Latest study on human participants seems to confirm previous studies that high intakes of caffeinated coffee during and after mid-life may reduce the risk of Alzheimer's disease (AD), or delay AD on-set.
Previous studies in mice prone to the development of AD have shown that long-term caffeine consumption markedly reduced blood and brain levels of beta-amyloid protein that contributes to AD, and protected against cognitive impairment.
Because in addition to caffeine, coffee may contain other constituents that might have provided cognitive benefits against AD, researchers also examined in mice studies the effects of caffeinated and decaffeinated coffee on plasma cytokines, and compared results with those produced by the administration of caffeine solution alone. Cytokines are proteins that carry signals between cells and are known to play a critical role in the progression and development of AD.

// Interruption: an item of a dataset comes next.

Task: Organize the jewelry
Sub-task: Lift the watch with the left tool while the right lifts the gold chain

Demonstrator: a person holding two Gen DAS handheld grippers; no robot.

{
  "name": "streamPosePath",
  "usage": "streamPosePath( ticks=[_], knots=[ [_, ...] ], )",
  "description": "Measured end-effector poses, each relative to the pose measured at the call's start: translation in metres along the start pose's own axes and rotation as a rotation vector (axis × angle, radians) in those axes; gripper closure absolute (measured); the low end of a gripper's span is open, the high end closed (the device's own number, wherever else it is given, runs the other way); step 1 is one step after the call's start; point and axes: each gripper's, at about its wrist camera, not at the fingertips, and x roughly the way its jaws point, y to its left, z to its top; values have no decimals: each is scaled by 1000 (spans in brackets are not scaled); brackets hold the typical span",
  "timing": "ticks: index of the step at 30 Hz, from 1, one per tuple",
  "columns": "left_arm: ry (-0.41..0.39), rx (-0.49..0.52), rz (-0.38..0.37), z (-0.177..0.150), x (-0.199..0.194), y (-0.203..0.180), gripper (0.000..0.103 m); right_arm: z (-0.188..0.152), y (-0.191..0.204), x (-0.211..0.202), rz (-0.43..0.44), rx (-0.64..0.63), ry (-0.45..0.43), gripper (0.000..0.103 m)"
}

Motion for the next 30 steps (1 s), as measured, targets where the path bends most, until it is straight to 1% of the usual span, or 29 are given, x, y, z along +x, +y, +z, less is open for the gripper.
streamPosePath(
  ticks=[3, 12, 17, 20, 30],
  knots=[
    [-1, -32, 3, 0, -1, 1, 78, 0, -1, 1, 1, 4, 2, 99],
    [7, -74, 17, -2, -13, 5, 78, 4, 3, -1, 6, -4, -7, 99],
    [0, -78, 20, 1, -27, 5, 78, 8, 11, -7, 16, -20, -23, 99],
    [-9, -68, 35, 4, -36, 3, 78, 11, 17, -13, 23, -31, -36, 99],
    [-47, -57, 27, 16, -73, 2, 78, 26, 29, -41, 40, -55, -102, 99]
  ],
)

These studies show that administering caffeinated coffee to AD-susceptible mice resulted in improved performance in working memory. It also greatly and specifically increased plasma levels of a critical protein called granulocyte-colony stimulating factor (GCSF) that seems to help delay the development of AD, as well as proteins IL-10 and IL-6.
But neither caffeine solution alone, which provided high plasma caffeine levels, or decaffeinated coffee provide similar beneficial effects. Researchers therefore suggest that an unknown ingredient in coffee might have teamed up with coffee caffeine to stimulate blood levels of GCSF. Even though how this increase occurred is not understood, it has important implications since improved memory performance was associated only with increased plasma GCSF levels among all cytokines tested.
Because certain coffee component synergies with caffeine to enhance plasma GCSF levels resulting in multiple therapeutic protections against AD, researchers suggest that moderate consumption of caffeinated coffee may be a protective food source. They also suggested that GCSF might have employed three mechanism to suppress beta-amyloid protein production leading to improvement of cognitive performance.
These mechanisms are: "recruitment of microglia" where it brings stem cells from bone marrow to enter the brain and mop up the harmful amyloid beta protein; "synaptogenesis" where it creates new connections between brain cells; and "neurogenesis" where it increases the birth of new brain cells or neurons in the brain.
Although previous studies were conducted in mice, the latest results of human clinical test suggest that caffeine in coffee have protective effects similar to those occurred in mice.
Researchers concluded that moderate coffee consumption can appreciably reduce risk of AD or delay its onset, but not necessarily prevent it. They suggested that the best age to start moderate daily consumption of caffeinated coffee to protect against AD is around age 30 to 50, while starting later also appears to be benefitial.